Isso não é ilegal. Muito menos associação espúria para fraudar a Previdência. Mas é um modelo de negócio em que o cofres público e o trabalhador pagam o pato pela "sazonalidade".
Com a mudança das regras, o sujeito que já colhe cana há anos não deve sofrer com as mudanças, porque o terceiro pedido de seguro desemprego se mantém com a condicionalidade de seis meses trabalhados de acordo com as novas regras.
Mas para o filho dele de 18 anos, que começa a trabalhar na próxima safra, como é que será se a condicionalidade passou para 18 meses de trabalho? Espero que o governo tenha uma saída para isso, porque vai afetar muita gente.
Essa situação deveria estar resolvida há tempos, mas nos furtamos a regular determinadas relações de trabalho e, com isso, a população vai ficando sem proteção.

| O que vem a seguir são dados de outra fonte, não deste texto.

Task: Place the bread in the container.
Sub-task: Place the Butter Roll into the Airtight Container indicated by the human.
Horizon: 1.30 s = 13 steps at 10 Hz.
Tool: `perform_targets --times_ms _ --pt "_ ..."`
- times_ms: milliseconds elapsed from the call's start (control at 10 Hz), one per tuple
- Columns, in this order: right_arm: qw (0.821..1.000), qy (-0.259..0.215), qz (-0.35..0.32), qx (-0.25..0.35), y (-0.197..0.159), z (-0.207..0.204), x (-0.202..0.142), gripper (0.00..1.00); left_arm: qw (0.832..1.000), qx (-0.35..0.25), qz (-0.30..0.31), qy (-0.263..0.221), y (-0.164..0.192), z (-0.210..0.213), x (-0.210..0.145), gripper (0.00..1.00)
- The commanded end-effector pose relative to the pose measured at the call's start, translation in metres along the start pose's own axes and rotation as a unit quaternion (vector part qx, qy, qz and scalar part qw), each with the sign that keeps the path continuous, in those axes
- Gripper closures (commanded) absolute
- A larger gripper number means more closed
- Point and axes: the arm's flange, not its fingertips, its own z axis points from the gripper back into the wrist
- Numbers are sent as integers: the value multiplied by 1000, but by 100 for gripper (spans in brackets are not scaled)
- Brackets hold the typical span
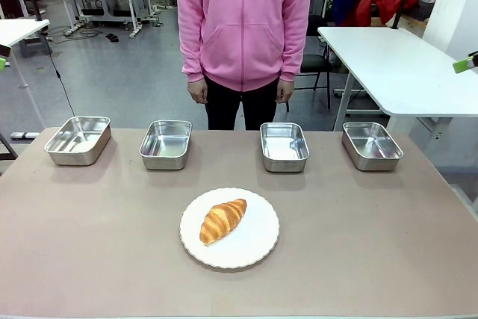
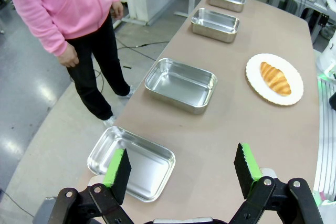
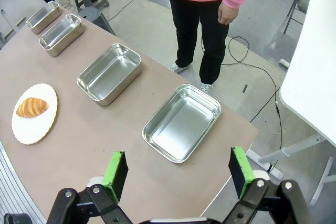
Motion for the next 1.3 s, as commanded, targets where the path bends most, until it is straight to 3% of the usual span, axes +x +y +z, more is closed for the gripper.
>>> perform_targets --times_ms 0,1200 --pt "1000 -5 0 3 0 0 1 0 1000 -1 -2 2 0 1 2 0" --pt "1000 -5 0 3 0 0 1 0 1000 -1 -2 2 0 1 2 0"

A sociedade mudou, a estrutura do mercado de trabalho mudou. Não há receita mágica para essas mudanças estruturais, que deveriam vir antes das medidas para salvar o caixa público e o pescoço do governo. Alguns pontos que poderiam ser um começo: melhorar a regulação do mercado de trabalho (aliás, regulação é algo péssimo por aqui), desenvolver a qualificação profissional de forma a gerar empregos mais sólidos, melhorar o sistema de ingresso no mercado de trabalho (o que inclui dar efetividade ao serviço nacional de intermediação de mão de obra, pois o que existe em boa parte do país é o bom e velho "gato" intermediando) e, é claro, a redução na jornada de trabalho – pleiteada pelos trabalhadores e empurrada pelo governo com a barriga e com medo há anos
Por fim, um comentário: o novo ministro da Fazenda Joaquim Levy (fala a verdade, se alguém te falasse isso anos atrás, você diria que é pegadinha do Serginho Mallandro, né?), elogiou o projeto de lei que trata da terceirização e está tramitando no Congresso Nacional. Vão ser quatro anos muitos longos…
É claro que a terceirização precisa de regras melhores no Brasil, porque muita gente fica ao relento. Mas a aprovação da terceirização da atividade-fim do jeito que propõe o projeto, dando a possibilidade de contratar por PJ praticamente qualquer função de uma empresa, pode causar sérios danos à qualidade de vida dos trabalhadores e trabalhadoras do país.
Como disse um sábio juiz do trabalho com o qual conversei, "pergunta se os defensores desse novo projeto topam a terceirização da atividade-fim acrescentando a garantia de contrato coletivo de âmbito nacional para manter a responsabilidade do setor econômico para os subcontratados. E sai de perto para não apanhar".